The price at Rome was 100 denarii a pound. The markets at which the Arabian and other merchants bought it were Patala on the Indus, Ozeni, and a mart on or near the Ganges.

Sugar, also, but of a quality inferior to that of India, was imported from Arabia, through Alexandria, into Rome. The Indian sugar, which is expressly mentioned by Pliny, as better and higher priced, was brought to Rome, but by what route is not exactly known, probably by means of the merchants who traded to the east coast of Africa; where the Arabians either found it, or imported it from India. In the Periplus of the Erythrean Sea, and likewise in the rescript of the Roman emperors, relative to the articles imported into Egypt from the East, which was promulgated by Marcus Aurelius and his son Commodus, about the year A.D. 176, it is denominated cane-honey, otherwise called sugar (sacchar).

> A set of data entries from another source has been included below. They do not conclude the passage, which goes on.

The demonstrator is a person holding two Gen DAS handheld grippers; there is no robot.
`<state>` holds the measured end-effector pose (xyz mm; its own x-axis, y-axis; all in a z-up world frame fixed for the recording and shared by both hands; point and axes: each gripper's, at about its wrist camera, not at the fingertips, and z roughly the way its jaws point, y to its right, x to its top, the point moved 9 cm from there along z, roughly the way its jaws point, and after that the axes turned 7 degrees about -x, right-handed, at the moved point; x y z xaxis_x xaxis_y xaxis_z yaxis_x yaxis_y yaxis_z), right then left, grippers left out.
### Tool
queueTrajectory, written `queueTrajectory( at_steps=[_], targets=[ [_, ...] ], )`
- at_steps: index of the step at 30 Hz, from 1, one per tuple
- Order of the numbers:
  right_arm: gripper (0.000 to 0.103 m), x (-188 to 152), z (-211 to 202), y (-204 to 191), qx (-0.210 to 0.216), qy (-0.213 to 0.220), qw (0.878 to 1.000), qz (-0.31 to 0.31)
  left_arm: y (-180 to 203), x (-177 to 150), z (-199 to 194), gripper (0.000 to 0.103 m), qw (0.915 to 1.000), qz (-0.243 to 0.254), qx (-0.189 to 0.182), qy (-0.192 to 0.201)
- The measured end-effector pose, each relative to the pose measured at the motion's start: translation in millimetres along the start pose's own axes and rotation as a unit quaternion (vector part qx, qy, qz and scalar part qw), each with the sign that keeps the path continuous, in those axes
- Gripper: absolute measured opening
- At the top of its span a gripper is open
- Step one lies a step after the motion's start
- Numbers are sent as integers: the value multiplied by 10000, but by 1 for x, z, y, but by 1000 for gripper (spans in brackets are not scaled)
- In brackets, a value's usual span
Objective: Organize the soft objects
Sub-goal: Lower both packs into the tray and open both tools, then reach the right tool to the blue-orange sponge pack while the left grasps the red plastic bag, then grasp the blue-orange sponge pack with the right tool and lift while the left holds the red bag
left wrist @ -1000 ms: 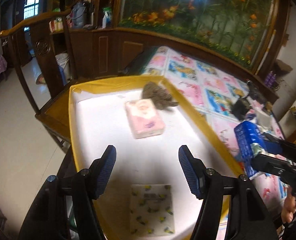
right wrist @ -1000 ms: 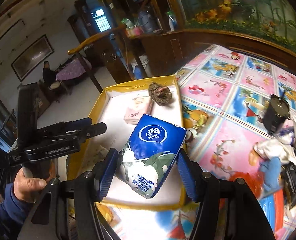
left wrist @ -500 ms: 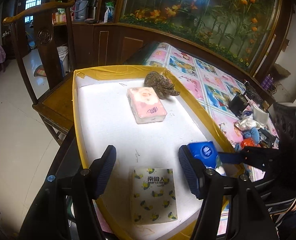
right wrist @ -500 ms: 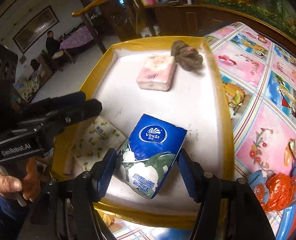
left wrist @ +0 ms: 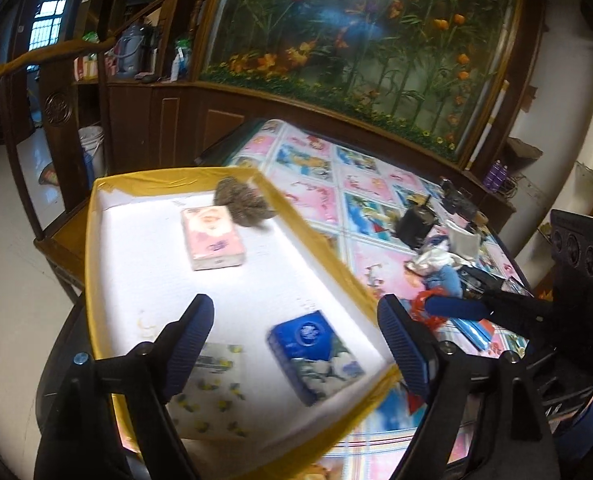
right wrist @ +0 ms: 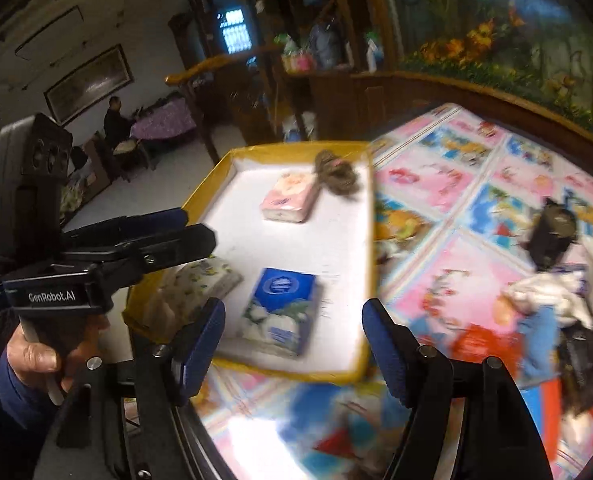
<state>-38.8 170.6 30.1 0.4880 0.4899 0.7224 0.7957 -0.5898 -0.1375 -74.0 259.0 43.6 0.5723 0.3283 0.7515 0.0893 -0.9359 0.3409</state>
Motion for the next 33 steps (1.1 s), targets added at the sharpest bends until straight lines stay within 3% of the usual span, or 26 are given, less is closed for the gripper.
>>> queueTrajectory(
  at_steps=[4,8,12,15,19,26,31,33],
  targets=[
    [76,-17,-32,60,-304,260,9984,396,36,-9,13,86,9989,234,-357,-207],
    [76,-39,-51,124,-600,330,9928,986,71,-21,29,89,9976,339,-487,-370],
    [76,-61,-68,168,-688,428,9866,1418,97,-28,50,89,9947,148,-845,-566],
    [76,-74,-71,182,-556,423,9845,1610,113,-35,76,89,9903,261,-824,-1092],
    [76,-80,-67,181,-454,250,9866,1547,135,-37,106,89,9853,871,-572,-1350],
    [76,-92,-58,190,-721,-47,9858,1518,169,-46,162,89,9612,1839,-449,-2009],
    [76,-97,-55,194,-847,-147,9845,1526,166,-53,190,89,9522,1909,-338,-2361],
    [75,-97,-56,197,-878,-154,9831,1598,166,-56,198,75,9497,1868,-346,-2488]
  ],
)
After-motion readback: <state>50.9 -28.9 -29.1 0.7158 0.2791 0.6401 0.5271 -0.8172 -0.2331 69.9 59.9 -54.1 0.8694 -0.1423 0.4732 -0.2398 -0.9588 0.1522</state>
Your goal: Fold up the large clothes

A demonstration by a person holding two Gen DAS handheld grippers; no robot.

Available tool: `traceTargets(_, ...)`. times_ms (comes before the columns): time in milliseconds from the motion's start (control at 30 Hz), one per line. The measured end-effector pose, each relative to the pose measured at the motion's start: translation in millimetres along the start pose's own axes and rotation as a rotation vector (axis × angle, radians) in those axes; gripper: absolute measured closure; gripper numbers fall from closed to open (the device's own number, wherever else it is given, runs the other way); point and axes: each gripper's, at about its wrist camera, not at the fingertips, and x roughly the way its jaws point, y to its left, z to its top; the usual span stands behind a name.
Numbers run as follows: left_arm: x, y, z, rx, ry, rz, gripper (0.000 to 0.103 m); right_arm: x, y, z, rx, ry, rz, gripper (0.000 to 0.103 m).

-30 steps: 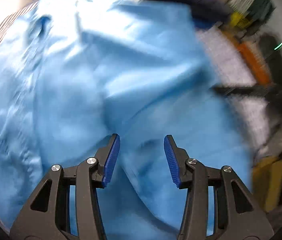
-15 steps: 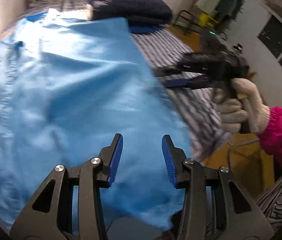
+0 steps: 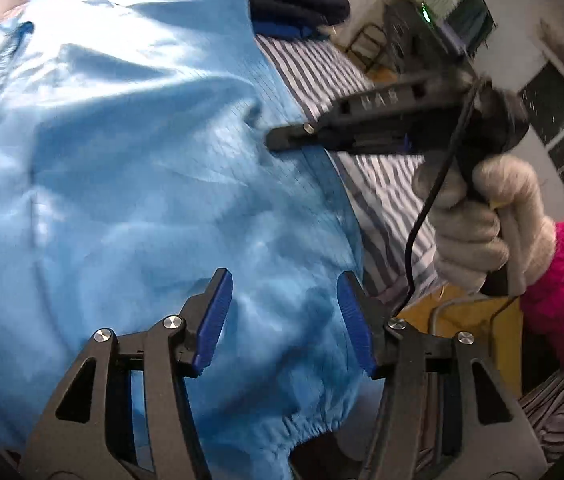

So early, therefore, as the Periplus (about the year A.D. 73,) the name of sacchar was known to the Romans, and applied by them to sugar. This word does not occur in any earlier author, unless Dioscorides lived before that period, which is uncertain. It may be remarked, that the nature, as well as the proper appellation of sugar, must have been but imperfectly, and not generally known, even at the time of the rescript, otherwise the explanatory phrase, honey made from cane, would not have been employed.